CPR Education in Schools – Contemporary, Practicable and Rational
Dr Ben KA Wan
Immediate Past President, HKSEMS
In Hong Kong, there are more than 6000 out-of-hospital cardiac arrest (OHCA) cases every year. According to a local territory-wide study on OHCA in 2012-2013, bystander CPR and use of automated external defibrillator (AED) were performed in only 28.8% and 1.4% of the OHCA scenarios respectively. The prognosis of OHCA in Hong Kong was poor with survival rate at 2.3%, while the global OHCA survival rate ranged from 2% to 11%.
The “chain of survival” is a widely adopted paradigm to optimise OHCA survival. Bystander CPR fills the gap between the onset of OHCA and arrival of emergency medical services. However, the fact that OHCA most commonly occurs at home makes timely bystander CPR less likely. Perhaps more OHCA victims can be saved if school-age children and adolescents can be educated early on CPR. Increasing the percentage of citizens trained in CPR is an integral component of the strategy to improve the community response to OHCA. Countries which incorporate mandatory CPR training in schools reported lay rescuers resuscitation up to 60-75% of OHCA cases, and survival could be tripled. Moreover, any previous CPR training has been shown to be a good predictor of whether a bystander would act and perform CPR to an OHCA victim.
CPR education in schools is not a novel concept. In 2003, the International Liaison Committee on Resuscitation (ILCOR) strongly recommended that CPR training be incorporated into the standard school curriculum. Some European countries such as Norway, Denmark and England have mandated some forms of first aid and CPR training in the primary or secondary school curriculum. The China General Office of State Council released the “Healthy China 2030” blueprint few years ago which outlined the national strategies of healthcare promotion such as incorporating CPR training into school curriculums and academic assessments.
Children and adolescents demonstrate aptitude and motivation to learn first aid and CPR. The training should build up the knowledge and skills in an age-appropriate manner. For example, identifying a sick person and seeking help should be taught to younger children, while CPR skills should be taught to older children or adolescents because of their greater physical strengths for adequate compression depth. Skills may decay so repeated training enhances performance and skill retention, although how that could be optimally achieved is yet to be determined.

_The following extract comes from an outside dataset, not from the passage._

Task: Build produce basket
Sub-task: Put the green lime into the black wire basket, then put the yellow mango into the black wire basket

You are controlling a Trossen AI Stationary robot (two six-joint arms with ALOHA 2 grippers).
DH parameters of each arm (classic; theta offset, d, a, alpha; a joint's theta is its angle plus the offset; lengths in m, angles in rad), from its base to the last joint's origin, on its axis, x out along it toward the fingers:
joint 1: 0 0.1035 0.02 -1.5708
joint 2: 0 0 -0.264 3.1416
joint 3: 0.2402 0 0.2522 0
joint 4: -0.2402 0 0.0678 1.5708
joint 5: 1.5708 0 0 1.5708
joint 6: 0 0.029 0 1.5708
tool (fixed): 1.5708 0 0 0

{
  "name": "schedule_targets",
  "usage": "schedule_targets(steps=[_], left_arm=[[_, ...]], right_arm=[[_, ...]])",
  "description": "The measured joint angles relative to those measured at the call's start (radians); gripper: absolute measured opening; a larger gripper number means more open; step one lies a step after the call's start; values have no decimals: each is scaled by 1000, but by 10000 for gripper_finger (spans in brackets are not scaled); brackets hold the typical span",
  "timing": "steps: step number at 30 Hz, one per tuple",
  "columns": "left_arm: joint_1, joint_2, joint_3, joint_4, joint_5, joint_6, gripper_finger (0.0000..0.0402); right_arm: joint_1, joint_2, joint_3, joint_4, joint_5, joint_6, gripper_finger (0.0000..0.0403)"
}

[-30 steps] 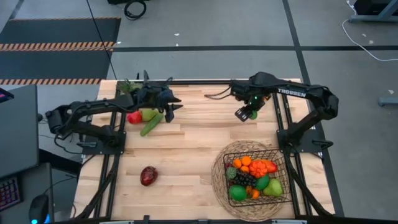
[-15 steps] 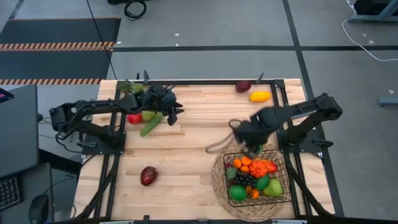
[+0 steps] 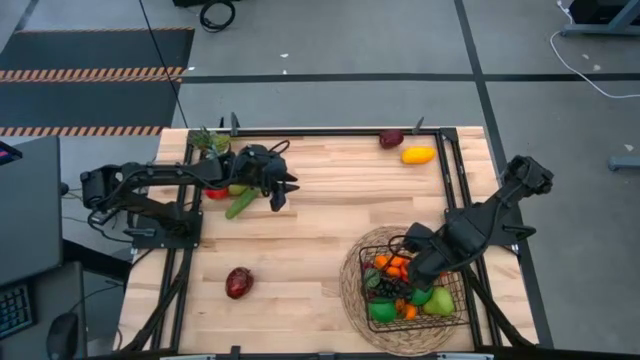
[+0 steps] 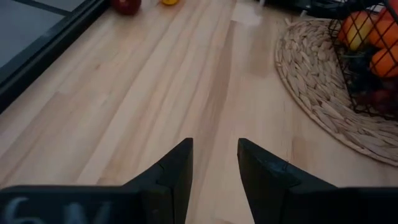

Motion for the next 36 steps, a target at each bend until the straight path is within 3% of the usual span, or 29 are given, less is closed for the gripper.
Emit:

In Hong Kong, schools are currently not required to provide CPR training for their students. Abundant evidence supports CPR training in school, but the acceptance in Hong Kong is relatively low. A study done in 2017 found that only 1/3 of secondary schools in Hong Kong offered CPR training. Another survey involving 557 teachers from 22 schools in Hong Kong reviewed that only 25% of teachers supported CPR teaching in schools and 32% of them were willing to teach it. More than half of them were not confident with their CPR skills or teaching CPR. The legal liability was a concern among teachers. According to overseas experience, other obstacles include the funding, availability of certified instructors to teach CPR, and social acceptance and belief on CPR education in schools. Increasing public awareness is definitely an enabler but not the whole solution. To seek the assent from schools on CPR education, adequate supports on program administration, funding, training materials, trainers and equipment should be provided. Self-instruction training kits and web-based learning for students to bring home or share with family members may be helpful. Legislative approaches, such as changes on education framework, funding principles and Good Samaritan law, can also increase the stakeholders’ acceptance on CPR education in school and community awareness on the need to train more lay rescuers and save more lives.
OHCA causes substantial life and productivity loss, and critical impact to our healthcare system. Early CPR training could help alleviate the burden of premature death, and make Hong Kong a healthier city.